■ EXERCISE INSTRUCTIONS ■
List the lines of this listing that hold the word "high".

-- SUPPLIED MATERIAL follows --

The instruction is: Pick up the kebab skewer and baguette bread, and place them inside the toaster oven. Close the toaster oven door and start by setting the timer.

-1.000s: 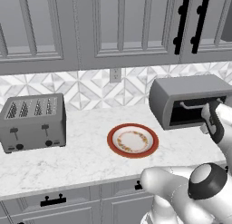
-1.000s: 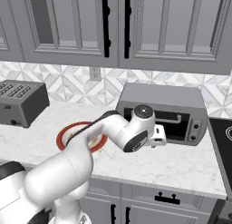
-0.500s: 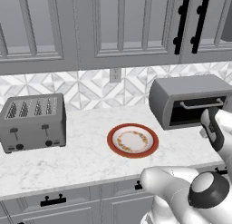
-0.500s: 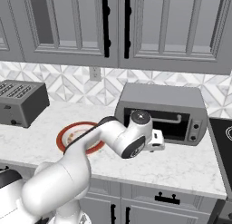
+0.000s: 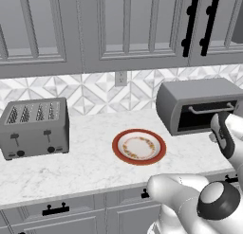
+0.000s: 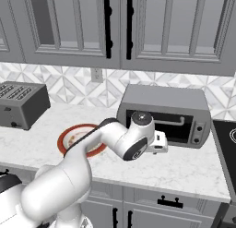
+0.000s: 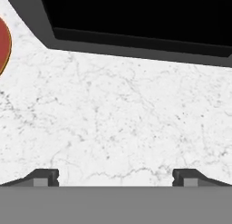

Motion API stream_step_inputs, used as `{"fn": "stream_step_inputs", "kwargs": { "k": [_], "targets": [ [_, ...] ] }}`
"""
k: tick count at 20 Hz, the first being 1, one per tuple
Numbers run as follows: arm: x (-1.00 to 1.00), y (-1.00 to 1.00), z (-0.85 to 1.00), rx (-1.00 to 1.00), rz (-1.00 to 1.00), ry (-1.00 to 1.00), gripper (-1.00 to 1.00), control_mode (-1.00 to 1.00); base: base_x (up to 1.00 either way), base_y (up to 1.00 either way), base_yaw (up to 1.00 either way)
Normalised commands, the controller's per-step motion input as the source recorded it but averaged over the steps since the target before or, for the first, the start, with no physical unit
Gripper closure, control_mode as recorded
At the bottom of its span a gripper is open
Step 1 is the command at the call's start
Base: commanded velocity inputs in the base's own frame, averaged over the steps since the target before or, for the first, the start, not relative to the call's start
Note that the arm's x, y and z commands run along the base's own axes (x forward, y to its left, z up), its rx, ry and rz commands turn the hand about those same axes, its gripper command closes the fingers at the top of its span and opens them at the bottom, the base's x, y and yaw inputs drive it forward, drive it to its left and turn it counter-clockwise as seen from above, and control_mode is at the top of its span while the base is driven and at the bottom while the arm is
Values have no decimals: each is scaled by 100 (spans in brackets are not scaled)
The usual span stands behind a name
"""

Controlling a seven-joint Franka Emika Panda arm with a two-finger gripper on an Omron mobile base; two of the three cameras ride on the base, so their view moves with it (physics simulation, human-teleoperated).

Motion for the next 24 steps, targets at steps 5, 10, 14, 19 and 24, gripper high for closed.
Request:
{"fn": "stream_step_inputs", "kwargs": {
  "k": [5,10,14,19,24],
  "targets": [
    [-4,-27,10,0,-7,-23,-100,-100,0,0,0],
    [-19,-62,30,0,2,-28,-100,-100,0,0,0],
    [-8,-64,19,-2,12,-27,-100,-100,0,0,0],
    [0,-54,17,-8,16,-30,-100,-100,0,0,0],
    [0,-6,2,-24,5,-36,-100,-100,0,0,0]
  ]
}}
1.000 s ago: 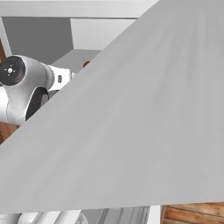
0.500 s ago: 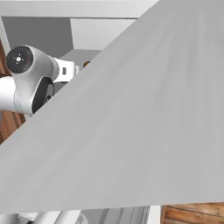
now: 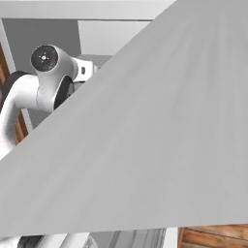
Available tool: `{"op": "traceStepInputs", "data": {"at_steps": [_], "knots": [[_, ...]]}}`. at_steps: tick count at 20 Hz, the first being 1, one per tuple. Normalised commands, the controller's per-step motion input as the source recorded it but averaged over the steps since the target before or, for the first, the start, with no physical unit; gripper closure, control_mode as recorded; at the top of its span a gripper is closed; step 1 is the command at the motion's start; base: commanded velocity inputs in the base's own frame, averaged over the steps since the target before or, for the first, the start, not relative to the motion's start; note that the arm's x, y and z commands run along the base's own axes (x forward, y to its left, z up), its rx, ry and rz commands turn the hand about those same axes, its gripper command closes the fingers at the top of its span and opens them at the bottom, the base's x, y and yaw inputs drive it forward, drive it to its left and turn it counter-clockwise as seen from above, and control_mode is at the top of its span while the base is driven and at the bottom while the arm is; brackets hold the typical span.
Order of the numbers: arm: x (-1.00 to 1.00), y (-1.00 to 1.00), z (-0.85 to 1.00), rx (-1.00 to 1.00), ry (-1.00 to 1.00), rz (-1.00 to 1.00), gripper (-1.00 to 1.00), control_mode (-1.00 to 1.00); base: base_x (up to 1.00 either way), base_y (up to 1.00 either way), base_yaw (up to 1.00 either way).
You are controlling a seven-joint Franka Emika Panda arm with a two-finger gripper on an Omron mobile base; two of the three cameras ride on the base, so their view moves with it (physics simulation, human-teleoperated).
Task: Gather the avocado and tomato from the fridge and place them on a tray on the dining counter. Then gather the fish and chicken drumstick from the fridge and place them on the other tray.
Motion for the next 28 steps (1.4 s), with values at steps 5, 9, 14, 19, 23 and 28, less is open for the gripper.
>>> {"op": "traceStepInputs", "data": {"at_steps": [5, 9, 14, 19, 23, 28], "knots": [[0.53, -0.02, -0.05, 0.0, 0.01, 0.0, -1.0, -1.0, 0.0, 0.0, 0.0], [0.5, -0.04, -0.04, 0.0, 0.05, 0.0, -1.0, -1.0, 0.0, 0.0, 0.0], [0.34, -0.04, -0.1, 0.0, 0.07, 0.0, -1.0, -1.0, 0.0, 0.0, 0.0], [0.25, 0.0, -0.26, 0.0, 0.07, 0.03, -1.0, -1.0, 0.0, 0.0, 0.0], [0.13, -0.01, -0.22, 0.0, 0.0, 0.05, -1.0, -1.0, 0.0, 0.0, 0.0], [0.2, -0.09, -0.11, 0.0, 0.0, 0.06, -1.0, -1.0, 0.0, 0.0, 0.0]]}}
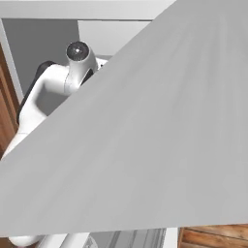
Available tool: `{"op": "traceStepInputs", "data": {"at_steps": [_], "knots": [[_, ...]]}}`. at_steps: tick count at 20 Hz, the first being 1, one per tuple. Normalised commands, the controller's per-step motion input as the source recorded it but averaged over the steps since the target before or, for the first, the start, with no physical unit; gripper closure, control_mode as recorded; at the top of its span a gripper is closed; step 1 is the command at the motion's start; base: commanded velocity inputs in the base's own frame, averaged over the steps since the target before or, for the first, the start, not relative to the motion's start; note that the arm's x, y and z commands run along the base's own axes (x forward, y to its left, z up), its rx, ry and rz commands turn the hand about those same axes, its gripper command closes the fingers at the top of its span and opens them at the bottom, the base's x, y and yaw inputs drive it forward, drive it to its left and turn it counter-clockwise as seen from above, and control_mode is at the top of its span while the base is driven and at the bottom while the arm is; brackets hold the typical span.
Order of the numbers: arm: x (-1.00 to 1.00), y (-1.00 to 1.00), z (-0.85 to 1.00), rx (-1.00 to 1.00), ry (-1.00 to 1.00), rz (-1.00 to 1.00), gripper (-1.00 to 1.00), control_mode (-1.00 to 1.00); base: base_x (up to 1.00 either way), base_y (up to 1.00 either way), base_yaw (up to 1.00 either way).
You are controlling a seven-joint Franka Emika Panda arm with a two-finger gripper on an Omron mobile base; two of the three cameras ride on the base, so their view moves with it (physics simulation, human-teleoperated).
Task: Gather the avocado and tomato from the fridge and place them on a tray on the dining counter. Then gather the fish and chicken drumstick from the fridge and place them on the other tray.
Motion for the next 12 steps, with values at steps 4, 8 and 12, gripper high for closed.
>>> {"op": "traceStepInputs", "data": {"at_steps": [4, 8, 12], "knots": [[0.27, 0.0, -0.22, 0.0, 0.0, 0.08, -1.0, -1.0, 0.0, 0.0, 0.0], [0.38, 0.0, -0.1, 0.0, 0.0, 0.08, -1.0, -1.0, 0.0, 0.0, 0.0], [0.35, -0.05, 0.0, 0.0, 0.0, 0.06, -1.0, -1.0, 0.0, 0.0, 0.0]]}}
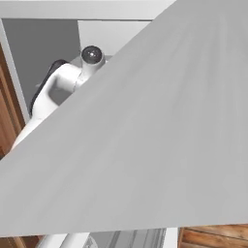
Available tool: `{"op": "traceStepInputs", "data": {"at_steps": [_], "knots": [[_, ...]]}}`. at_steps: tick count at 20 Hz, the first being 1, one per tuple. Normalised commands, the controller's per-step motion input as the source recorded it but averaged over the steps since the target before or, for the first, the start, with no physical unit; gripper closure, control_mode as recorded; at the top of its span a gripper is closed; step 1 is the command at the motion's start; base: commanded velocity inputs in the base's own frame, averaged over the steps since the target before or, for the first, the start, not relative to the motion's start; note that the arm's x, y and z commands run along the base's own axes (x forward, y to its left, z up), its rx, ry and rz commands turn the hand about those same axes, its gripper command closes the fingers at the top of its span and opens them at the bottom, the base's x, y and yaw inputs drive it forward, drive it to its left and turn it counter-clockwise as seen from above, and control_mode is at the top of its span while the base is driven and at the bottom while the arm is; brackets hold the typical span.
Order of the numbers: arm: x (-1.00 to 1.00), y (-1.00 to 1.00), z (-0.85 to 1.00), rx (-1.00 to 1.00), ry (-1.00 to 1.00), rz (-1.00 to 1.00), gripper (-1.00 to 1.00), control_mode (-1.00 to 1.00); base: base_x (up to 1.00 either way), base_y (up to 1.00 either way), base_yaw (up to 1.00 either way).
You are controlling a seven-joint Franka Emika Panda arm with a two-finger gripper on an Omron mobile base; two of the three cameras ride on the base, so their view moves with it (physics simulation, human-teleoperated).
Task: Gather the avocado and tomato from the fridge and place them on a tray on the dining counter. Then gather the fish and chicken drumstick from the fridge and place them on the other tray.
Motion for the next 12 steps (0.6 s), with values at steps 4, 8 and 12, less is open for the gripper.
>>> {"op": "traceStepInputs", "data": {"at_steps": [4, 8, 12], "knots": [[0.32, 0.0, 0.0, 0.0, 0.0, 0.04, -1.0, -1.0, 0.0, 0.0, 0.0], [0.35, 0.0, -0.1, 0.0, 0.0, 0.02, -1.0, -1.0, 0.0, 0.0, 0.0], [0.37, 0.0, -0.16, 0.0, 0.0, 0.01, -1.0, -1.0, 0.0, 0.0, 0.0]]}}
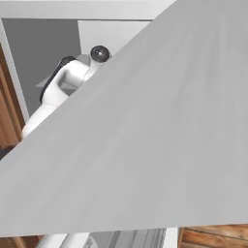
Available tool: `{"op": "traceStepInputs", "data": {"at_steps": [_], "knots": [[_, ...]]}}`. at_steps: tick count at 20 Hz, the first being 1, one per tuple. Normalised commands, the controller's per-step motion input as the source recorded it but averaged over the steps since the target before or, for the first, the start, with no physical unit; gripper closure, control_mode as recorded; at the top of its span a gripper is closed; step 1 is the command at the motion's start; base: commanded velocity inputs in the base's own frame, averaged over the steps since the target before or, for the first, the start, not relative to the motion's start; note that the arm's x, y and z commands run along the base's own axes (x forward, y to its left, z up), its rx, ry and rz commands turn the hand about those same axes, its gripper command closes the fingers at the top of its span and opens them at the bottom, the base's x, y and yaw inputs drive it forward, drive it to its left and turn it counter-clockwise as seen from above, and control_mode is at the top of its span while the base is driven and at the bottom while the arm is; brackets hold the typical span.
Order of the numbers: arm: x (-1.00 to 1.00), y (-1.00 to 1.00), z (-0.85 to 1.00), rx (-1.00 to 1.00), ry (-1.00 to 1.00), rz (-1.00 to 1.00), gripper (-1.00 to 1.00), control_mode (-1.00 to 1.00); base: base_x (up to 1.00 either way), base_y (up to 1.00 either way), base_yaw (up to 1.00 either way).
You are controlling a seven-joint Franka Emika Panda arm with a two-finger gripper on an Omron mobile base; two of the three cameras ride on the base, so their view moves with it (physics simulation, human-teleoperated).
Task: Gather the avocado and tomato from the fridge and place them on a tray on the dining counter. Then gather the fish and chicken drumstick from the fridge and place them on the other tray.
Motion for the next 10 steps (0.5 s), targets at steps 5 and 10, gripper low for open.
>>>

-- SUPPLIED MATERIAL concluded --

■ TASK SOLUTION ■
Motion for the next 24 steps, targets at steps 5, 10, 14, 19 and 24, gripper high for closed.
Motion for the next 12 steps, with values at steps 4, 8 and 12, gripper high for closed.

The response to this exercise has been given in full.